>>>>>
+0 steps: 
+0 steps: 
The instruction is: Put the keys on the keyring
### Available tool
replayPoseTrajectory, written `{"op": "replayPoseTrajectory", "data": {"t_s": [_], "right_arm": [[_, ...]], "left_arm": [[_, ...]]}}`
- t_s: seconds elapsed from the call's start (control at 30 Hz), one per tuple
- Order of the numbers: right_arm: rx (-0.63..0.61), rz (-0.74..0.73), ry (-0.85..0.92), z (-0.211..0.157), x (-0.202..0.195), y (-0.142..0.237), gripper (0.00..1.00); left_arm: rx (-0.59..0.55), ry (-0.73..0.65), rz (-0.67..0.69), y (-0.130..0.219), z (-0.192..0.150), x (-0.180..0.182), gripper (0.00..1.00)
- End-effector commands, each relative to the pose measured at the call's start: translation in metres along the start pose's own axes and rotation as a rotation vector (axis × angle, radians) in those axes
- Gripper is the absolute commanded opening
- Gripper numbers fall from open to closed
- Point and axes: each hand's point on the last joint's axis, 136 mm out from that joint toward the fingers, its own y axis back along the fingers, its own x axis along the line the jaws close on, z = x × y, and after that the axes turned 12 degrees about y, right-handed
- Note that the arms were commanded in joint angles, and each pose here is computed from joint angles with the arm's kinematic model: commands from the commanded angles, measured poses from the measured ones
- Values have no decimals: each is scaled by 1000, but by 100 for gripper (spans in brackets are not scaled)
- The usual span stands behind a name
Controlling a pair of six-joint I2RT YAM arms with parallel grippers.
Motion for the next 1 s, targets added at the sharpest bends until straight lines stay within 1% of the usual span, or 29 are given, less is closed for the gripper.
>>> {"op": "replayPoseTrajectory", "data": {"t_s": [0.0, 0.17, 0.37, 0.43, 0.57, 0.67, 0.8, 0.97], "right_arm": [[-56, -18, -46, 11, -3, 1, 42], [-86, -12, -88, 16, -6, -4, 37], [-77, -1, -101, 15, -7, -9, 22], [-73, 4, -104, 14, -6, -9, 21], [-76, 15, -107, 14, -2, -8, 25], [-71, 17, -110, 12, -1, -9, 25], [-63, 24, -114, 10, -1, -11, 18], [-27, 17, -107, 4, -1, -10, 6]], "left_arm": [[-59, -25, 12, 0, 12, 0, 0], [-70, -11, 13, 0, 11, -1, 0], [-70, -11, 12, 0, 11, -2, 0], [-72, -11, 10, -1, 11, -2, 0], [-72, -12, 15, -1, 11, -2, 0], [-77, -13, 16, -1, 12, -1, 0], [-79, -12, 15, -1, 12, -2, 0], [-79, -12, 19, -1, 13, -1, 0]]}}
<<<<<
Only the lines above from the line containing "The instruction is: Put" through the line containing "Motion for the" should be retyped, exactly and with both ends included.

• **Solution to this problem**
The instruction is: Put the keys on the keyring
### Available tool
replayPoseTrajectory, written `{"op": "replayPoseTrajectory", "data": {"t_s": [_], "right_arm": [[_, ...]], "left_arm": [[_, ...]]}}`
- t_s: seconds elapsed from the call's start (control at 30 Hz), one per tuple
- Order of the numbers: right_arm: rx (-0.63..0.61), rz (-0.74..0.73), ry (-0.85..0.92), z (-0.211..0.157), x (-0.202..0.195), y (-0.142..0.237), gripper (0.00..1.00); left_arm: rx (-0.59..0.55), ry (-0.73..0.65), rz (-0.67..0.69), y (-0.130..0.219), z (-0.192..0.150), x (-0.180..0.182), gripper (0.00..1.00)
- End-effector commands, each relative to the pose measured at the call's start: translation in metres along the start pose's own axes and rotation as a rotation vector (axis × angle, radians) in those axes
- Gripper is the absolute commanded opening
- Gripper numbers fall from open to closed
- Point and axes: each hand's point on the last joint's axis, 136 mm out from that joint toward the fingers, its own y axis back along the fingers, its own x axis along the line the jaws close on, z = x × y, and after that the axes turned 12 degrees about y, right-handed
- Note that the arms were commanded in joint angles, and each pose here is computed from joint angles with the arm's kinematic model: commands from the commanded angles, measured poses from the measured ones
- Values have no decimals: each is scaled by 1000, but by 100 for gripper (spans in brackets are not scaled)
- The usual span stands behind a name
Controlling a pair of six-joint I2RT YAM arms with parallel grippers.
Motion for the next 1 s, targets added at the sharpest bends until straight lines stay within 1% of the usual span, or 29 are given, less is closed for the gripper.

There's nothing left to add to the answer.